[DATASET EXTRACT Boundary: Start]

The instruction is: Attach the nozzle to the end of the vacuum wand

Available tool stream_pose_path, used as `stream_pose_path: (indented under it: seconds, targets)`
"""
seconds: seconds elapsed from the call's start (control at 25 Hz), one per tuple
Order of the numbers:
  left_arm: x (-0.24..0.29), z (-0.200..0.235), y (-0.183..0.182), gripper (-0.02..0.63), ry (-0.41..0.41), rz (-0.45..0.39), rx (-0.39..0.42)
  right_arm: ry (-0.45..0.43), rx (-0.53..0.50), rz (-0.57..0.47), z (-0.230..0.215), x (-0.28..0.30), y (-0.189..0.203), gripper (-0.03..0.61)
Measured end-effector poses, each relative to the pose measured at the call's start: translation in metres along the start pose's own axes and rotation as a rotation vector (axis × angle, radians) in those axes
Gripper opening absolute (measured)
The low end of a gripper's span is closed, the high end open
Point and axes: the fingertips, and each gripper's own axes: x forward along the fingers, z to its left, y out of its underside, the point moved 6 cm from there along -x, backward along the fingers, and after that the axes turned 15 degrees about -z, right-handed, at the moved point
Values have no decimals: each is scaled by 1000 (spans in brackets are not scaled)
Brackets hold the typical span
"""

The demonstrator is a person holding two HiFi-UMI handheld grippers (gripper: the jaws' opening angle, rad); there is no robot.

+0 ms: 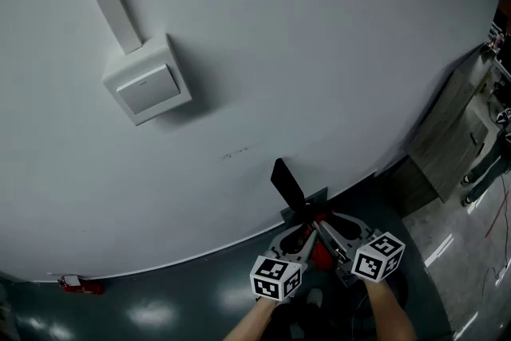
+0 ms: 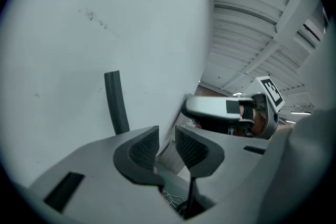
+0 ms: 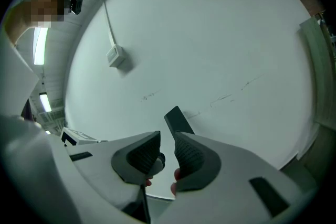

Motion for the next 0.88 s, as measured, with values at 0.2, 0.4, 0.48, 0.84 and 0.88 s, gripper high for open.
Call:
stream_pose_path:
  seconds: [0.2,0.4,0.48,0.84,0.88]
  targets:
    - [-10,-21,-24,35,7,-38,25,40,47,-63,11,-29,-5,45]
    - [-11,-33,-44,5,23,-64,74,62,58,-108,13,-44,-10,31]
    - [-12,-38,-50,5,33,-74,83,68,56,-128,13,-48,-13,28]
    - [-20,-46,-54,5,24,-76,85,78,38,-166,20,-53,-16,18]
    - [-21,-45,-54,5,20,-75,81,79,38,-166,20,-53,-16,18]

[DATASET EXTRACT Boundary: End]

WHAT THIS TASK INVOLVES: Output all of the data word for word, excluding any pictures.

EXPECTED OUTPUT:
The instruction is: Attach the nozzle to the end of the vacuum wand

Available tool stream_pose_path, used as `stream_pose_path: (indented under it: seconds, targets)`
"""
seconds: seconds elapsed from the call's start (control at 25 Hz), one per tuple
Order of the numbers:
  left_arm: x (-0.24..0.29), z (-0.200..0.235), y (-0.183..0.182), gripper (-0.02..0.63), ry (-0.41..0.41), rz (-0.45..0.39), rx (-0.39..0.42)
  right_arm: ry (-0.45..0.43), rx (-0.53..0.50), rz (-0.57..0.47), z (-0.230..0.215), x (-0.28..0.30), y (-0.189..0.203), gripper (-0.03..0.61)
Measured end-effector poses, each relative to the pose measured at the call's start: translation in metres along the start pose's own axes and rotation as a rotation vector (axis × angle, radians) in those axes
Gripper opening absolute (measured)
The low end of a gripper's span is closed, the high end open
Point and axes: the fingertips, and each gripper's own axes: x forward along the fingers, z to its left, y out of its underside, the point moved 6 cm from there along -x, backward along the fingers, and after that the axes turned 15 degrees about -z, right-handed, at the moved point
Values have no decimals: each is scaled by 1000 (spans in brackets are not scaled)
Brackets hold the typical span
"""

The demonstrator is a person holding two HiFi-UMI handheld grippers (gripper: the jaws' opening angle, rad); there is no robot.

+0 ms: 
+0 ms: 
+0 ms: 

Motion for the next 0.88 s, as measured, with values at 0.2, 0.4, 0.48, 0.84 and 0.88 s, gripper high for open.
Call:
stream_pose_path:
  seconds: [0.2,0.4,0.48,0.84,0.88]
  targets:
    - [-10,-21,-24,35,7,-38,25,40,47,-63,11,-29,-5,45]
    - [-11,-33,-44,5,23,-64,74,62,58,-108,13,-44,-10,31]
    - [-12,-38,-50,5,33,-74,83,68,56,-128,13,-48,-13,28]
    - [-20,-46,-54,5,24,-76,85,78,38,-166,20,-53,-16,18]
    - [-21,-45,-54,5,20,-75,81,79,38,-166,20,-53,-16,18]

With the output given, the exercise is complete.